Collins wrestles heavily with the basic ideas of head vs. body, the intellect vs. the instinct. She comes up with some interesting images from dancing at a party, to a more imaginative one: the fivesome spends the night in sleeping bags near a swimming pool, and the magic-shell game of wet people climbing back into sleeping bags makes for a tense moment. Perhaps most striking of all is the final moment, involving a gun.

It would be hard to sell Losing Ground as a major film in and of itself; it's very low-budget and a little awkward here and there, and a little obvious in other places. Sara wears big glasses, buttoned-up dresses, and pinned-up hair to suggest her braininess and being out-of-touch with her sensual self; yet the students still seem to think she's an angel and not a drip.

But as a piece of history, it's essential. Remarkably, Collins simply tells a story of African-Americans. She does not tell a story about the condition of being African-American, about discrimination or alienation or anger. It barely comes up. (Sara's mother is a stage actress who wishes she could play a more "real" role.) This is the opposite of what many other African-American films had to go through to be noticed in the 1980s and 1990s; they had to show the exact condition of the African-American as the "other."

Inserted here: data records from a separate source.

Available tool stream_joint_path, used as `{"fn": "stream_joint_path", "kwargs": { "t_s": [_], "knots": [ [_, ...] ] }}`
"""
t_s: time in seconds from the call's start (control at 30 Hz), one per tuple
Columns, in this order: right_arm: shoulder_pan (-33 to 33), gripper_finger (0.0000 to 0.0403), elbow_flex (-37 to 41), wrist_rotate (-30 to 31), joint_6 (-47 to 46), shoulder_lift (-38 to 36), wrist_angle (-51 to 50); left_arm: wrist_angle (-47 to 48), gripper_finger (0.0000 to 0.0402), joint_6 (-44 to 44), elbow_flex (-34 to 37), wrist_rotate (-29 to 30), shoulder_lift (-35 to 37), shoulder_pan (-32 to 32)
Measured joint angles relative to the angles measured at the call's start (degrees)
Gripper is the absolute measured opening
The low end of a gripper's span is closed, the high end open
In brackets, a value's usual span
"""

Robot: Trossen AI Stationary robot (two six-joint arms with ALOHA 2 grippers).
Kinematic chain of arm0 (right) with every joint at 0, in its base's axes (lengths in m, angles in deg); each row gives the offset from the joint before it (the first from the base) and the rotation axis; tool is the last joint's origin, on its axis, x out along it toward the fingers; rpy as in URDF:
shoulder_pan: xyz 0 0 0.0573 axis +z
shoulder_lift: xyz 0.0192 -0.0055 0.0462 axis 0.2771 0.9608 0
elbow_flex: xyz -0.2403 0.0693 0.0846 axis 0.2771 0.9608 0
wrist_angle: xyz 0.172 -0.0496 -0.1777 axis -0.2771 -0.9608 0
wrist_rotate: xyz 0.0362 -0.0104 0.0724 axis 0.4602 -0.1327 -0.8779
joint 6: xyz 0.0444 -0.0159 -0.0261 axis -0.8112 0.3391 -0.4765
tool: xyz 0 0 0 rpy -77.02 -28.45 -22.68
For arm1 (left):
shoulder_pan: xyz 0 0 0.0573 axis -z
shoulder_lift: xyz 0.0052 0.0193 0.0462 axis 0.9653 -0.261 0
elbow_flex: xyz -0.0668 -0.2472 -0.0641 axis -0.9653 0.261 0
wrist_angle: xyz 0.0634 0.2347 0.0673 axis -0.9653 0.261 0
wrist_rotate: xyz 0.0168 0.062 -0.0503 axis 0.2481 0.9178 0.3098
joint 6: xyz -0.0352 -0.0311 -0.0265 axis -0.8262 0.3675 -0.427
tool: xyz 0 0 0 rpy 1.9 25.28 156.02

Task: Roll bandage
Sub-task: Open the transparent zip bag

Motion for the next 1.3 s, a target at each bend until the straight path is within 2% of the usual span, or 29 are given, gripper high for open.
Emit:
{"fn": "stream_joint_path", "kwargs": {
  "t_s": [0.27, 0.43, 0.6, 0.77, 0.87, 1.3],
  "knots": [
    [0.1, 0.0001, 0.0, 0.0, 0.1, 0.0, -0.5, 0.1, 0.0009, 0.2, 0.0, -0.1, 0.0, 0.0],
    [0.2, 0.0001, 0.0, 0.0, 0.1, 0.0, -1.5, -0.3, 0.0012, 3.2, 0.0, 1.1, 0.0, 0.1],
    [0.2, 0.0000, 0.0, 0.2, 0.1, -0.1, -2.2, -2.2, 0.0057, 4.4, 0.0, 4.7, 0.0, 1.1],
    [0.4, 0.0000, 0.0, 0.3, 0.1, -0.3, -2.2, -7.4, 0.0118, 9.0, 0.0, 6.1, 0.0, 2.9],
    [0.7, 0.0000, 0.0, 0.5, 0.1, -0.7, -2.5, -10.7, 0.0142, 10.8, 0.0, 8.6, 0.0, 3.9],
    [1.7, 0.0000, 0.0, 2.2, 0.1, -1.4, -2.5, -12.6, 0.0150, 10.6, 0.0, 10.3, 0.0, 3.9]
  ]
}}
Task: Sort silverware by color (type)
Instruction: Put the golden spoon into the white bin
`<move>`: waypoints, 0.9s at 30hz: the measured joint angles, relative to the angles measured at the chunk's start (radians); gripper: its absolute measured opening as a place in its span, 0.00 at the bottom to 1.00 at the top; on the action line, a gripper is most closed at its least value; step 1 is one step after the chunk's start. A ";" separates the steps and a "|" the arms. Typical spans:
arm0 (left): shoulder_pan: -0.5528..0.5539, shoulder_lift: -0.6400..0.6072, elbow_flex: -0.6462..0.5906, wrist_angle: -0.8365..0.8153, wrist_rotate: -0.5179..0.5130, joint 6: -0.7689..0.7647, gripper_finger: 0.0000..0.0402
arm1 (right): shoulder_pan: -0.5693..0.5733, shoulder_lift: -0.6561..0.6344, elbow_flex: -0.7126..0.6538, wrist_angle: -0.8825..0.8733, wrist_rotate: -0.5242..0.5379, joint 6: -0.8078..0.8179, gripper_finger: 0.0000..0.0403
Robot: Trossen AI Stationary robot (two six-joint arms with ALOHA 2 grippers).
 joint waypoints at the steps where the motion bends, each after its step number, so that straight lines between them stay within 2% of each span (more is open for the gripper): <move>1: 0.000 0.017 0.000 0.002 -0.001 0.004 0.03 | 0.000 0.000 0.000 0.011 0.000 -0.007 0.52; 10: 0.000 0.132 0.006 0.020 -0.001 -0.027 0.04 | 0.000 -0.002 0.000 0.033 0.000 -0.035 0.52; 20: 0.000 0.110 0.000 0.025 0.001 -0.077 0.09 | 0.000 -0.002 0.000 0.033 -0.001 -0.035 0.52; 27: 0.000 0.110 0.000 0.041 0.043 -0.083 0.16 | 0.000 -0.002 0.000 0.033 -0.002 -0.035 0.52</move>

Losing Ground is a movie about smart, creative people having some trouble in their lives; it can be written about in film studies classes, or it can be enjoyed by smart, creative people everywhere. Milestone's two-disc Blu-ray set includes a remastered transfer of the film, plus a commentary track by Professors LaMonda Horton-Stallings and Terri Francis, a trailer for the 2015 theatrical release, Collins' previous film, the 50-minute The Cruz Brothers and Miss Malloy; video interviews with cinematographer Ronald K. Gray, actress Seret Scott, and Collins' daughter Nina; an archival interview with Collins, and more.